HUD Looks at Home-Lending Practices

These days, there’s hardly any business like the mortgage business. A cottage industry has evolved around historically low interest rates and easy credit; people who refinanced their residential mortgages two years ago found themselves doing it again a year later, and some have even done it a third time. The enormous savings in lower interest rates usually more than offset the expenses related to refinancing.

Funds that had been invested in the securities markets have been redirected as the markets fell dramatically, and investors sought alternate “safe” investments. They saw the homeowner as a reasonable alternative. It has created a ready-availability of residential mortgage loans which sparked a kind of lenders’ panic, something most of us have never seen before. Each tried to outdo the other, and in the end some of the most prestigious banks were pandering to homeowners, virtually begging them to refinance their homes in a manner that would have been inconceivable a decade ago. These conditions have also sparked an amazing building boom of very large and very expensive houses; and while interest rates have crept up recently, they are still low enough to encourage builders to maintain their frenetic pace.

Apparently all of this activity has brought with it a sufficient number of complaints about some of the lenders’ practices to cause the Department of Housing and Urban Development to take a long look at residential financing. Secretary Mel Martinez recently announced that his department would soon be proposing new regulations whose purpose is to control costs to the borrower and simplify the process. Since mortgage-lending has cooled considerably in the recent months (ah yes, the stock markets are in recovery), it might be akin to calling the doctor after the patient has died; and an enormous groan has been heard from title companies, mortgage brokers, and other service-providers in the field. The large mortgage lenders, however, seem to be supporting the Secretary.

Mr. Martinez estimates that $50 billion is spent annually on closing costs alone; his announced goal is to reduce that by $8 to $10 billion. His new rules would encourage lending institutions to offer “guaranteed mortgage packages” which would specify interest rates and all closing costs at the outset of a loan negotiation. The goal there is to make it easy for a borrower to seek proposals from several lenders and compare.

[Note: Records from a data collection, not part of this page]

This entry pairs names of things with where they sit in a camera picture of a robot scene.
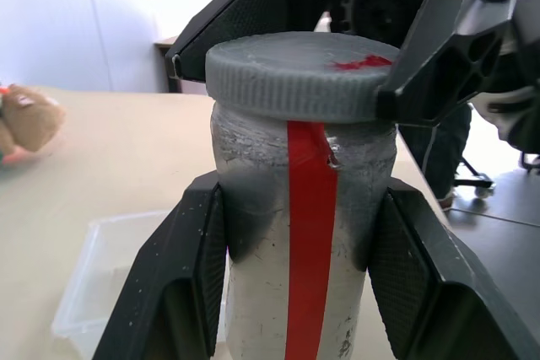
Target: white wall
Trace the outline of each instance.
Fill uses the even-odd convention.
[[[210,0],[0,0],[0,81],[165,90],[153,43]]]

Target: stuffed toy
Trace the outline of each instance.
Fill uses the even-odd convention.
[[[0,88],[0,160],[19,146],[39,151],[58,132],[65,112],[54,100],[12,84]]]

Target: plastic container
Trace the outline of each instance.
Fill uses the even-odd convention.
[[[168,213],[122,215],[89,225],[51,327],[55,336],[69,339],[83,359],[94,355],[138,250]],[[222,322],[220,341],[224,340]]]

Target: red mark
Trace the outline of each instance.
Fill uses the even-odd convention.
[[[327,302],[338,173],[321,123],[289,121],[289,313],[285,360],[316,360]]]
[[[343,71],[353,71],[364,67],[389,67],[392,61],[377,55],[368,55],[363,61],[347,63],[334,62],[334,67]]]

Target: chair wheel
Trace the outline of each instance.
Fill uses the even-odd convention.
[[[476,189],[474,189],[474,195],[481,200],[490,198],[493,194],[495,194],[494,186],[491,186],[488,189],[484,187],[477,187]]]

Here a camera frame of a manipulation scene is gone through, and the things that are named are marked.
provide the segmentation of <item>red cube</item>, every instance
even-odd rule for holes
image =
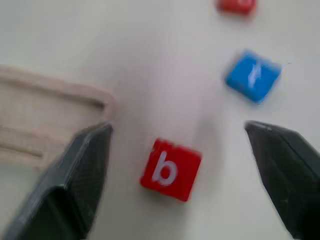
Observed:
[[[183,202],[189,198],[201,154],[158,138],[140,180],[143,187]]]
[[[218,8],[222,11],[249,15],[256,8],[257,0],[218,0]]]

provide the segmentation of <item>letter block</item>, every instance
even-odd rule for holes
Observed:
[[[145,188],[186,202],[201,158],[195,150],[158,138],[140,183]]]

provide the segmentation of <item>blue block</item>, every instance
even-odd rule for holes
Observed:
[[[252,52],[244,54],[227,75],[226,84],[260,104],[281,74],[281,66]]]

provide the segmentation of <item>white letter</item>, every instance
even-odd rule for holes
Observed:
[[[152,175],[153,182],[159,182],[161,185],[164,186],[172,184],[178,174],[177,165],[173,161],[166,161],[166,157],[167,153],[165,151],[161,152],[158,163]],[[161,176],[161,171],[164,167],[168,167],[170,169],[170,174],[167,177],[167,179]]]
[[[248,77],[248,80],[249,80],[248,86],[250,89],[252,89],[255,86],[257,78],[260,78],[260,77],[261,77],[261,64],[257,63],[256,65],[252,66],[252,71]]]

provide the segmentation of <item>letter b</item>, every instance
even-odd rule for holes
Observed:
[[[161,152],[158,163],[156,164],[155,170],[152,175],[152,181],[159,182],[163,186],[171,185],[175,181],[178,174],[177,165],[173,161],[166,161],[166,158],[167,152]],[[165,167],[169,168],[170,170],[170,174],[167,178],[163,178],[161,176],[161,171]]]

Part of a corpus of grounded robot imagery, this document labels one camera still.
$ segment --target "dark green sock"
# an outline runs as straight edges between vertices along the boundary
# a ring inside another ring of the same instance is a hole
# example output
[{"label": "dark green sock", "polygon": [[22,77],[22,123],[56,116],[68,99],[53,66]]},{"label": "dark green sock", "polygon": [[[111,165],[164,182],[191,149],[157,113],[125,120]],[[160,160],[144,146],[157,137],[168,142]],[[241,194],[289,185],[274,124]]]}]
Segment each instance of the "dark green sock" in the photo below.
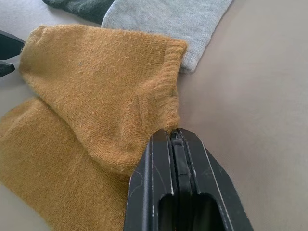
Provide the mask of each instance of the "dark green sock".
[{"label": "dark green sock", "polygon": [[104,15],[114,0],[43,0],[43,2],[88,21],[101,24]]}]

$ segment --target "gray table surface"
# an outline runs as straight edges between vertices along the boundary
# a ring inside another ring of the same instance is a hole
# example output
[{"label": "gray table surface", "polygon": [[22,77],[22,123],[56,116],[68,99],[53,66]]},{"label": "gray table surface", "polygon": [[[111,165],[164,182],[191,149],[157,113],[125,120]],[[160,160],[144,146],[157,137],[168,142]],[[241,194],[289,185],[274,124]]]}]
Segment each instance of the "gray table surface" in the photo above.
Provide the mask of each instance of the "gray table surface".
[{"label": "gray table surface", "polygon": [[[305,0],[235,0],[196,72],[178,80],[181,126],[227,170],[256,231],[308,230],[307,9]],[[21,39],[73,23],[90,25],[41,0],[0,0],[0,30]],[[0,116],[32,95],[18,71],[1,78]],[[0,185],[0,230],[50,228]]]}]

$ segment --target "sock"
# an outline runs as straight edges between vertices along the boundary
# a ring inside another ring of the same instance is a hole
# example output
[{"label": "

The initial estimates to potential borrowers from the lenders would include all fees to be paid by the lenders to mortgage brokers as well as a detailed breakdown of all fees to service-providers in a loan transaction. The estimates would also be legally binding, so that a borrower is protected from unexpected charges that might pop up at the loan closing.

Full disclosure in any endeavor is usually wholesome. We have represented many who have done “refi’s” over the past few years and will take a careful look at the new regulations. While the Secretary’s goals are lofty, we are all wary of yet another set of federal regulations; if he is able to simplify a most complex process and reduce needless costs, it will be a moment to rejoice.